*To do*. In the data that follows, determine how many lines contain the word "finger", and give only that number.

*Provided records*.
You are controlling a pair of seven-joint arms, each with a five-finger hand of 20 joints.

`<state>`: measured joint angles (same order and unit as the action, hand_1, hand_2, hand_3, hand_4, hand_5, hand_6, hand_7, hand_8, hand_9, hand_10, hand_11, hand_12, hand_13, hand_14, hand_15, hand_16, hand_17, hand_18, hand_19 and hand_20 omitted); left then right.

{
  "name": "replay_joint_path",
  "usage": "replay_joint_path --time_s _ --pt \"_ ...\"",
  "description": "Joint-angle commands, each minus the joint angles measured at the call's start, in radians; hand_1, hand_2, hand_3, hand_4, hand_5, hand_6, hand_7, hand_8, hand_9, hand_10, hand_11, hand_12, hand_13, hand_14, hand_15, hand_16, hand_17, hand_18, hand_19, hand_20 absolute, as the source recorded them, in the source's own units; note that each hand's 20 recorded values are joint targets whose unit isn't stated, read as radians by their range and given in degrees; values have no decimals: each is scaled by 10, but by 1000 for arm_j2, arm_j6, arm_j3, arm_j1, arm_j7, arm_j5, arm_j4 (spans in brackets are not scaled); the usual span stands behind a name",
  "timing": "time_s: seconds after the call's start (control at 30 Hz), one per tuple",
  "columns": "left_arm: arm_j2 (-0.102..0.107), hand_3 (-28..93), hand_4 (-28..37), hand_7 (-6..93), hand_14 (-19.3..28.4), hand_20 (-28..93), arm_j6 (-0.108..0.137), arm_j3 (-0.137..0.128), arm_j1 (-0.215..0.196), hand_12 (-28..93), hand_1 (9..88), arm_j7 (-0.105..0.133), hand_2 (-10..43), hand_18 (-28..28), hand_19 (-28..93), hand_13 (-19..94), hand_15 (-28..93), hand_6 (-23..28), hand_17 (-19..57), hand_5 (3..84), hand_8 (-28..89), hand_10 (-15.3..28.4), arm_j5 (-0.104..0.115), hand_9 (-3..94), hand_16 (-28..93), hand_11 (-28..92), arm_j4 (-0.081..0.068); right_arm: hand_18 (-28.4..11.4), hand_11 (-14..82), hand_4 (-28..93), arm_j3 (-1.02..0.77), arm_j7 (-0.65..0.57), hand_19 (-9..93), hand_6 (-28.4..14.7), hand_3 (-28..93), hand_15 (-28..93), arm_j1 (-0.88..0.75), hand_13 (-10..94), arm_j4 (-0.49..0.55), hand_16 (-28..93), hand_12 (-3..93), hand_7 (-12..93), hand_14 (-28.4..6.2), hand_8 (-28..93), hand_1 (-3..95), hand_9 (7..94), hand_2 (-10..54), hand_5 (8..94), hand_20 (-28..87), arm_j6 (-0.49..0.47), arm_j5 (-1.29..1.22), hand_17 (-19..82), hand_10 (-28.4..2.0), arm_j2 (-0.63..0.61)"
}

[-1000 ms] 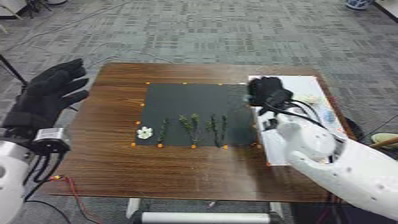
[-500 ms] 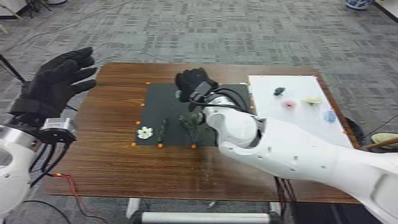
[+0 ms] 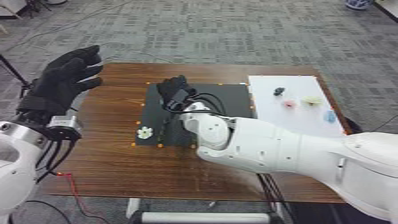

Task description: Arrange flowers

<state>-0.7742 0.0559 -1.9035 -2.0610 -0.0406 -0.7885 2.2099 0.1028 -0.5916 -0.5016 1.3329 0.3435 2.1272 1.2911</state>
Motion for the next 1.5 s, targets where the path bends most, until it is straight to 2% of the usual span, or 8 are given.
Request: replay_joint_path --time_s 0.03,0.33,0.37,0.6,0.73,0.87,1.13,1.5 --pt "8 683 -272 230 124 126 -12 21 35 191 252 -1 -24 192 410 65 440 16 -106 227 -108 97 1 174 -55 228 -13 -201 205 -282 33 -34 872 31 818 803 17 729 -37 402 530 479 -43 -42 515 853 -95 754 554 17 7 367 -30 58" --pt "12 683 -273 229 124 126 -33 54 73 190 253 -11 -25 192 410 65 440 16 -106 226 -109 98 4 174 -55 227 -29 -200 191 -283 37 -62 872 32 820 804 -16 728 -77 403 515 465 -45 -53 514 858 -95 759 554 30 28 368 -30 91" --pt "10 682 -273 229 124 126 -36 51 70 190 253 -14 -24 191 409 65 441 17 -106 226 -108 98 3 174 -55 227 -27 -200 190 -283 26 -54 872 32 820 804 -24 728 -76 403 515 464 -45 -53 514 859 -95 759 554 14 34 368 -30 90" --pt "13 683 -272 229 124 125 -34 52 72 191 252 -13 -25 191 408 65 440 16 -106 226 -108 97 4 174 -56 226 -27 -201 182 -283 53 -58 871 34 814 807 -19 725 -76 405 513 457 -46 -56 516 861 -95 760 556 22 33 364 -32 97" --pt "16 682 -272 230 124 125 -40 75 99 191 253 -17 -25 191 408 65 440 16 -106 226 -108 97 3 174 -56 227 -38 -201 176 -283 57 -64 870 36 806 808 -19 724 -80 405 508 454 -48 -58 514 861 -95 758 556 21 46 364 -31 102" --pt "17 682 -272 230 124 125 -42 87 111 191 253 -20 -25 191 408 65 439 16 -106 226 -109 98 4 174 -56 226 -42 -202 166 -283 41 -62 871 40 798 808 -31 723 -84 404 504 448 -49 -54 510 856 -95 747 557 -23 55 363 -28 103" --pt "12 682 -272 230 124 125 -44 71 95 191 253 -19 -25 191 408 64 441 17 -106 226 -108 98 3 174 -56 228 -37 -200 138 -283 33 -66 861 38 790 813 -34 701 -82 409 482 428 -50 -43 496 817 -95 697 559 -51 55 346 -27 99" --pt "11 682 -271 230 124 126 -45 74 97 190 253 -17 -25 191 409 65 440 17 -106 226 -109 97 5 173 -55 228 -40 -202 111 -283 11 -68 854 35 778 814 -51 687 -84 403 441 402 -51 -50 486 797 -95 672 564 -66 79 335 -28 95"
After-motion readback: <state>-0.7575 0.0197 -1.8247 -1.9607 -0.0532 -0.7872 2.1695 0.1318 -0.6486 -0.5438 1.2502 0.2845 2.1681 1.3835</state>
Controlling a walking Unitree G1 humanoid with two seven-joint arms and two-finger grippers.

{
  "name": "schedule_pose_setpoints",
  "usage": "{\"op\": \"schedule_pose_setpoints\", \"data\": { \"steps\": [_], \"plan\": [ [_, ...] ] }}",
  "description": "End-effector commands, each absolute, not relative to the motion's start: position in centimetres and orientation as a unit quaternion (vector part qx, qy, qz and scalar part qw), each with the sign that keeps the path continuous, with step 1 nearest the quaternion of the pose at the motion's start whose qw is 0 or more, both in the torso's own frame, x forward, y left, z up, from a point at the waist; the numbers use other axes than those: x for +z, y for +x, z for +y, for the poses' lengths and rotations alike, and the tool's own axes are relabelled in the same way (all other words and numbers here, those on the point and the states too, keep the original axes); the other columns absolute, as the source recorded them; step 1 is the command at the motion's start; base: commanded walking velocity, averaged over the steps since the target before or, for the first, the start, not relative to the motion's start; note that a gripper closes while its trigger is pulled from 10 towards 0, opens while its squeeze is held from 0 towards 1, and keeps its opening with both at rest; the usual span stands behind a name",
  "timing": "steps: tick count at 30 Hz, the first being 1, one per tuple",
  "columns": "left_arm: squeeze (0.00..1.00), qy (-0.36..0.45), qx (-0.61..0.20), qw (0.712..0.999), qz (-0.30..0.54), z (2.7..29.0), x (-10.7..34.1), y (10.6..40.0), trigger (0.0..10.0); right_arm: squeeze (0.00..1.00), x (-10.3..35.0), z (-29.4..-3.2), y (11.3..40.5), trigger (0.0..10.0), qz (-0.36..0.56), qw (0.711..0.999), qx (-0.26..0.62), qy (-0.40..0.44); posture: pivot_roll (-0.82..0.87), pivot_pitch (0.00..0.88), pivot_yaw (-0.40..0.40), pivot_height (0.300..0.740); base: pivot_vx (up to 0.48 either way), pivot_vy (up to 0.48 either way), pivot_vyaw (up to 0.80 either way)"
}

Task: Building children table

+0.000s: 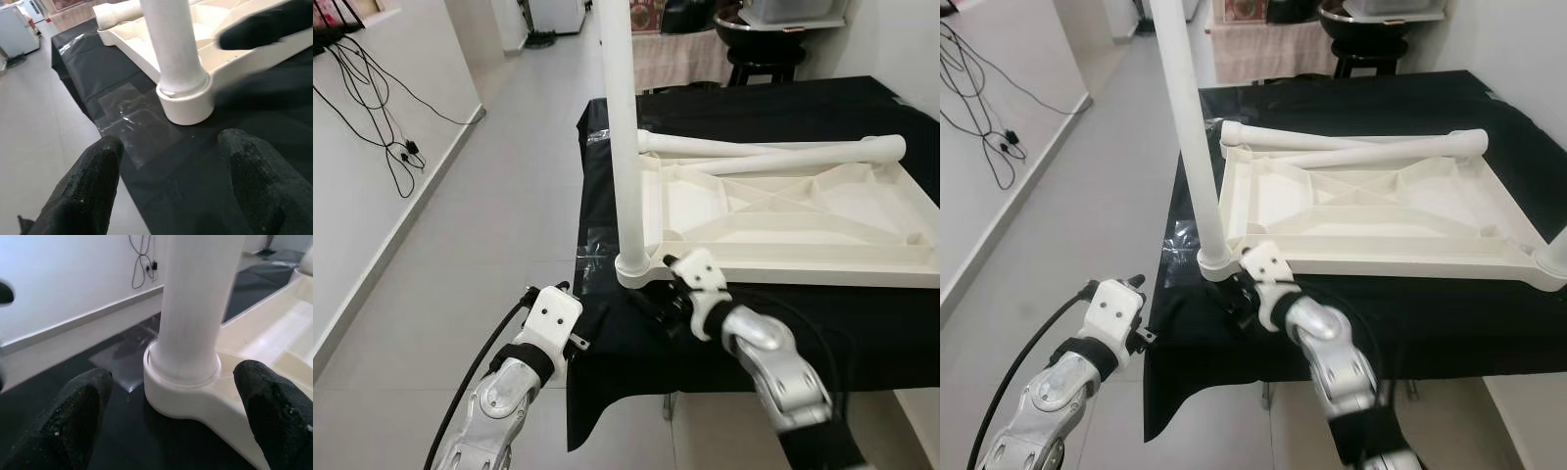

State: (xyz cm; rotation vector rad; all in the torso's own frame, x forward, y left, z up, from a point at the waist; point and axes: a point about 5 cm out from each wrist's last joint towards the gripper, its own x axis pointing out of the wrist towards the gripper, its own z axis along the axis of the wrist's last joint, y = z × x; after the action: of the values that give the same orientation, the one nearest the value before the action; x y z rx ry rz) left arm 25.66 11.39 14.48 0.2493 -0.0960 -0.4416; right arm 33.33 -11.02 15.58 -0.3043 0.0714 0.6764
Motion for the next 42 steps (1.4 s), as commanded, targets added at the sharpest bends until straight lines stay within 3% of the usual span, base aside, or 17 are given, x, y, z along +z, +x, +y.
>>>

*Task response*. 2